-- Exercise details --
Of the lines in the data below, write out exactly those from the one holding "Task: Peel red" through the one holding "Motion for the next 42", both included.

-- Stored data --
[Start of section]
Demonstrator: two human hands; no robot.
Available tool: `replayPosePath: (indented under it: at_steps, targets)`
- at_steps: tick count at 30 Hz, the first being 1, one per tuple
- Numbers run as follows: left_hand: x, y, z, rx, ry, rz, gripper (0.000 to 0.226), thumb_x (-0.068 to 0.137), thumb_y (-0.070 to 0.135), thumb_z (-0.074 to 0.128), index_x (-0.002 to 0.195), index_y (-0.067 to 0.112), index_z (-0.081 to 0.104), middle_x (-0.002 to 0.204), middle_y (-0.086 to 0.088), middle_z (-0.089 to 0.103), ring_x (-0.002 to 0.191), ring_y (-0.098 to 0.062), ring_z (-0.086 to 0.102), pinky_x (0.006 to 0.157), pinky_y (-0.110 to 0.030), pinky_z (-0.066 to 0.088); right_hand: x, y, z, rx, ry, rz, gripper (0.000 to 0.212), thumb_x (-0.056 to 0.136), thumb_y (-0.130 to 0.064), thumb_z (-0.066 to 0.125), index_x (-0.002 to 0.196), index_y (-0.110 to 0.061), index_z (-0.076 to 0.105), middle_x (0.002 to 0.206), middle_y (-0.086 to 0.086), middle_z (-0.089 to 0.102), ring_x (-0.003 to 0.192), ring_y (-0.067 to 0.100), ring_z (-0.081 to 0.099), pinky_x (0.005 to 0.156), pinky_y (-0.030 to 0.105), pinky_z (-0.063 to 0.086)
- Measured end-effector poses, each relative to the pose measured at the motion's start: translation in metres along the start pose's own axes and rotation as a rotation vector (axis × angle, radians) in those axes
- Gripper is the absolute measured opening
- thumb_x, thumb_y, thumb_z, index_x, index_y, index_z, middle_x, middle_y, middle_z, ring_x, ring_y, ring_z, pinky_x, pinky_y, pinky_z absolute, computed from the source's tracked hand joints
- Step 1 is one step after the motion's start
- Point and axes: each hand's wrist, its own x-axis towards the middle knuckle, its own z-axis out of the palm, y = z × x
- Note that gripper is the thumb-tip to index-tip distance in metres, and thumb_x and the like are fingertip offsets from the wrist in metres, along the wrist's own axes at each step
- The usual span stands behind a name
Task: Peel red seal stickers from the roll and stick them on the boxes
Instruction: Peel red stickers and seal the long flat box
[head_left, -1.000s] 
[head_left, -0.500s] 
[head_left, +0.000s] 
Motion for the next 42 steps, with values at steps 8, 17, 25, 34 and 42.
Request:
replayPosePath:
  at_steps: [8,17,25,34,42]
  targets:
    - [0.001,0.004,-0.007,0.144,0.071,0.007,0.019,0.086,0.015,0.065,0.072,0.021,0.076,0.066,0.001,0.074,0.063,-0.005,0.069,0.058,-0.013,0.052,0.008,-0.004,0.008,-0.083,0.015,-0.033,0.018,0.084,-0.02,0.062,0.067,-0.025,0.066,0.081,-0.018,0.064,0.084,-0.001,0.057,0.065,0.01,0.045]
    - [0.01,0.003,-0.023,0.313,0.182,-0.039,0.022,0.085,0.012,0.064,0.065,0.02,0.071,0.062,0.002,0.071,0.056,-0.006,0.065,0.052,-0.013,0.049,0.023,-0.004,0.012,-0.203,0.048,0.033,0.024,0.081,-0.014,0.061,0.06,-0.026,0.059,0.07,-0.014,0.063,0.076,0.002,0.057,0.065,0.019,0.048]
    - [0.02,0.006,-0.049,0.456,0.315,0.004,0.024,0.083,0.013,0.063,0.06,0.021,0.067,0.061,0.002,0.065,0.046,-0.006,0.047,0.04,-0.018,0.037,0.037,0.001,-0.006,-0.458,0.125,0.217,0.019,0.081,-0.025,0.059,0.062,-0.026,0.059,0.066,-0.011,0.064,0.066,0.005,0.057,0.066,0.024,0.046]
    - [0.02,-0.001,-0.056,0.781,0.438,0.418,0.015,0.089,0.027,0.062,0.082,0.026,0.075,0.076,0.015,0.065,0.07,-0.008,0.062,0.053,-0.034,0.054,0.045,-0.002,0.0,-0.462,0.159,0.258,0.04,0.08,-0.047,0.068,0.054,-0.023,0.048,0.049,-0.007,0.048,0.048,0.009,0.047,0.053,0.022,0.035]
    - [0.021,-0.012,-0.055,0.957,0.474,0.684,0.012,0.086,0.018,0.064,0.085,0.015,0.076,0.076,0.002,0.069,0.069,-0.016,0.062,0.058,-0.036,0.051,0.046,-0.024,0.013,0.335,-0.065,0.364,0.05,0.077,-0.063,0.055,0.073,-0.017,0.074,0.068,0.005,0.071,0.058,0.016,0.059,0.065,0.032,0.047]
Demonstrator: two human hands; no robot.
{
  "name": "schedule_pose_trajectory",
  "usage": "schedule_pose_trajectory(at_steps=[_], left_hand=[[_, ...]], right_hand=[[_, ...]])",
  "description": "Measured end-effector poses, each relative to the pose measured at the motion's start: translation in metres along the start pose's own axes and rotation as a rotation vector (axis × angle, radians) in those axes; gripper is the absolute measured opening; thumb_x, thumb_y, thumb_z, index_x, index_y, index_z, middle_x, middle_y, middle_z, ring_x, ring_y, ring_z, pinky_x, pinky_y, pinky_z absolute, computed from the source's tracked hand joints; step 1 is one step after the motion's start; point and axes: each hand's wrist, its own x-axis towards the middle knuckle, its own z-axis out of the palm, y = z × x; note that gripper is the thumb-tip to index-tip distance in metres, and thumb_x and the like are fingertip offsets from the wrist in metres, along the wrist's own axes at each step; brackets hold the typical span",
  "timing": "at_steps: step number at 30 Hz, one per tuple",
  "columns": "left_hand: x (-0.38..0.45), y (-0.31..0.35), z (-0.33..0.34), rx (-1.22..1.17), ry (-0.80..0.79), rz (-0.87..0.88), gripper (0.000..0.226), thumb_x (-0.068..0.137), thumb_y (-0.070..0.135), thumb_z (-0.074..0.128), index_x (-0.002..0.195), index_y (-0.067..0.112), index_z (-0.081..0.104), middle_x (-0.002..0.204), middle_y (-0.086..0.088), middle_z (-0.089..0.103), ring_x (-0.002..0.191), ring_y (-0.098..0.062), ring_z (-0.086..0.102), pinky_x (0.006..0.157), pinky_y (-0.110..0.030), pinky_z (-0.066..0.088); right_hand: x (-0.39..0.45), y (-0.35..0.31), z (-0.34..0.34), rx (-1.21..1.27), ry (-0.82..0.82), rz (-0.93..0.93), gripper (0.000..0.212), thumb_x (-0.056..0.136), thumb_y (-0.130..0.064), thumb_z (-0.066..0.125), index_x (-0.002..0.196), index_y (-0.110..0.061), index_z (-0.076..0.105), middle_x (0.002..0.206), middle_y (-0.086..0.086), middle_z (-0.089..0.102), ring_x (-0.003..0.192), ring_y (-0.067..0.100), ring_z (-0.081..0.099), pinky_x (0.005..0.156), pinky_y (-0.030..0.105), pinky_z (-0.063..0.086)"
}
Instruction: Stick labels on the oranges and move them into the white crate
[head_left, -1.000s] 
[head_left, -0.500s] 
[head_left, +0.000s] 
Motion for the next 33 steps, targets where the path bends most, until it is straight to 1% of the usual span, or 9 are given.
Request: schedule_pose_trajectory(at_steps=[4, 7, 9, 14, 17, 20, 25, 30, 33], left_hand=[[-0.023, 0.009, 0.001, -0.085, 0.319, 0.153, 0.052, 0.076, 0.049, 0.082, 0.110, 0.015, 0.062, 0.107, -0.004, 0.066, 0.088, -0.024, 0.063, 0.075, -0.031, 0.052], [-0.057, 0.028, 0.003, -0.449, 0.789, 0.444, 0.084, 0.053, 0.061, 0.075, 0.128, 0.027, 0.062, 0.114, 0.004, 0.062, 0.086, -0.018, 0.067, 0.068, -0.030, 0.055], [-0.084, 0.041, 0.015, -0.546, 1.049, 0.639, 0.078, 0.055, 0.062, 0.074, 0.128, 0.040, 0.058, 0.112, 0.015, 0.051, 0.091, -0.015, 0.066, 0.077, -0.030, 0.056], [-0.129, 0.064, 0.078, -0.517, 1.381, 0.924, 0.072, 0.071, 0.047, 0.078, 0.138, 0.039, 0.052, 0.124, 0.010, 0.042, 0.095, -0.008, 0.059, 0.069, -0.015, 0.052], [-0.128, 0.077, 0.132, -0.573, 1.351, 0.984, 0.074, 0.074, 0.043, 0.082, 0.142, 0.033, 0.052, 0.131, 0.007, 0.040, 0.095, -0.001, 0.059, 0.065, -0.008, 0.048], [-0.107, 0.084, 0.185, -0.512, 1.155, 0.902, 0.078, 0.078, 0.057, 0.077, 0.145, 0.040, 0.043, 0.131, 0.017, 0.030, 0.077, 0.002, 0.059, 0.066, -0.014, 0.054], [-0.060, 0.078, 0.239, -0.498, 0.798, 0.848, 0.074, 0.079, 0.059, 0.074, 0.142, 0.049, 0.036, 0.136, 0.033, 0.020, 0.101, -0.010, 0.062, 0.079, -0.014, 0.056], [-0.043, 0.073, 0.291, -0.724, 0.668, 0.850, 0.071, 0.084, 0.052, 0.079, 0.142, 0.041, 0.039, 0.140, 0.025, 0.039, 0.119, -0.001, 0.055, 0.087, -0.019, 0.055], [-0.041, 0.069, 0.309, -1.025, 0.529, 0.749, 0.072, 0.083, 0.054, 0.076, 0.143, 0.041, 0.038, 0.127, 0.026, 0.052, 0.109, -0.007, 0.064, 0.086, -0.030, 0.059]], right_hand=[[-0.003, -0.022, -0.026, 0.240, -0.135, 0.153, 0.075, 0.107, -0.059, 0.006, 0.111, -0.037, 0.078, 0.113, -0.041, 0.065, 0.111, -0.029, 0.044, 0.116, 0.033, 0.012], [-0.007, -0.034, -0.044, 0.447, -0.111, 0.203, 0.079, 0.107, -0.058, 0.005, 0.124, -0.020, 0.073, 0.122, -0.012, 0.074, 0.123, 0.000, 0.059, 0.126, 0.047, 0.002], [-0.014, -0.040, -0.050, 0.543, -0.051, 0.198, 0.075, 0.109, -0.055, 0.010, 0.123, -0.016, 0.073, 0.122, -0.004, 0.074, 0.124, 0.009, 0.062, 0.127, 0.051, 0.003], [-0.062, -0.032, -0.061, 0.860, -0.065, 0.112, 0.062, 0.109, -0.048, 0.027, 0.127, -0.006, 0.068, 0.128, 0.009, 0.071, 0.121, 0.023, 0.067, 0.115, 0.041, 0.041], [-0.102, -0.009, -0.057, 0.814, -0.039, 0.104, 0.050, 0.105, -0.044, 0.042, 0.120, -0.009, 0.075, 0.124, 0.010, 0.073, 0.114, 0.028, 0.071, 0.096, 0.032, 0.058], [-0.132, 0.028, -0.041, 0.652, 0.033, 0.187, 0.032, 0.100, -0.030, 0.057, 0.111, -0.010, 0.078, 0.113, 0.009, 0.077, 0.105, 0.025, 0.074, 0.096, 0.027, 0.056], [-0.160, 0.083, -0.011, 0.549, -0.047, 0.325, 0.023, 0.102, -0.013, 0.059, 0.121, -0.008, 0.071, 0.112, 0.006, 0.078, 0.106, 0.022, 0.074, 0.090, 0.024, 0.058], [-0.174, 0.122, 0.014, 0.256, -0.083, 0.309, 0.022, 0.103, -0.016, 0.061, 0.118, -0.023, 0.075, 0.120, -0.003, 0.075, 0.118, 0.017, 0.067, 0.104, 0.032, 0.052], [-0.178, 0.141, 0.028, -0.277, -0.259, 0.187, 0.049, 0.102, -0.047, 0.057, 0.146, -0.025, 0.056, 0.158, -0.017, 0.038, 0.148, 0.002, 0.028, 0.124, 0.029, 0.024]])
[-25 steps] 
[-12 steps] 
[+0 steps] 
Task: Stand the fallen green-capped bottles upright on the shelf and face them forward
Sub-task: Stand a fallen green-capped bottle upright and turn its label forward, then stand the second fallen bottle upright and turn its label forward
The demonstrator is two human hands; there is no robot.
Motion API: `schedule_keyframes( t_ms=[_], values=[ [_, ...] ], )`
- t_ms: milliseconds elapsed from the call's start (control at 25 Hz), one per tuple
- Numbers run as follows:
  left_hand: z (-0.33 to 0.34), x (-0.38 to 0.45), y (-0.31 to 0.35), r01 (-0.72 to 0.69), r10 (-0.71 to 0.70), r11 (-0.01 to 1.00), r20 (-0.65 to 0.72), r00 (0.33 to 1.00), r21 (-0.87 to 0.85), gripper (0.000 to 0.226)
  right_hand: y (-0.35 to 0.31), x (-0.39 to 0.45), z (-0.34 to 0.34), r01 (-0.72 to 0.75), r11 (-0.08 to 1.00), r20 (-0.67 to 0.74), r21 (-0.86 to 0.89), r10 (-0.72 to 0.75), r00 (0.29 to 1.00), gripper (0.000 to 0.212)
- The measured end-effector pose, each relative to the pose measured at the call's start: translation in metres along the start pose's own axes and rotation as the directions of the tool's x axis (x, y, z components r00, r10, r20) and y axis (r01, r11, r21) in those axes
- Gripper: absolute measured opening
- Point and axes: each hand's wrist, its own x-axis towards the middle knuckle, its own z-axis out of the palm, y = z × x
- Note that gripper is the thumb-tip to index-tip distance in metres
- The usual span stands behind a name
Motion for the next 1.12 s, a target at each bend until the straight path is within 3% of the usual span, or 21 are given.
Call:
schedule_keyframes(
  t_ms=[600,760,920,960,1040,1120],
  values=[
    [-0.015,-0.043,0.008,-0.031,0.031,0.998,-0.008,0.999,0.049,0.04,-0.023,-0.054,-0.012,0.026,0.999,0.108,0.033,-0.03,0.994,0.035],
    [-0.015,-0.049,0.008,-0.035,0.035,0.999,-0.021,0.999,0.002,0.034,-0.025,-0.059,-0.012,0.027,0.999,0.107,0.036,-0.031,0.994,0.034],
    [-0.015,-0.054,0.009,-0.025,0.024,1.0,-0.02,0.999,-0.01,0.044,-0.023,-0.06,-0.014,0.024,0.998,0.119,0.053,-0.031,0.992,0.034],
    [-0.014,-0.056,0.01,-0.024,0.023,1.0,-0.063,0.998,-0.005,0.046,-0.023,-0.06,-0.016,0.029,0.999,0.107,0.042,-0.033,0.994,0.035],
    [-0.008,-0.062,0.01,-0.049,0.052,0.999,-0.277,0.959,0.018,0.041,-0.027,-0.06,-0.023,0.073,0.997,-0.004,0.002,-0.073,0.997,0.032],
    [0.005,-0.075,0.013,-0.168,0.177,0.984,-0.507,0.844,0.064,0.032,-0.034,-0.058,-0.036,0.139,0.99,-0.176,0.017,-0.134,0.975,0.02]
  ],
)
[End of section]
-- Answer below --
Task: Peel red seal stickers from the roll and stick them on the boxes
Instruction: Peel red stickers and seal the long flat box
[head_left, -1.000s] 
[head_left, -0.500s] 
[head_left, +0.000s] 
Motion for the next 42 steps, with values at steps 8, 17, 25, 34 and 42.

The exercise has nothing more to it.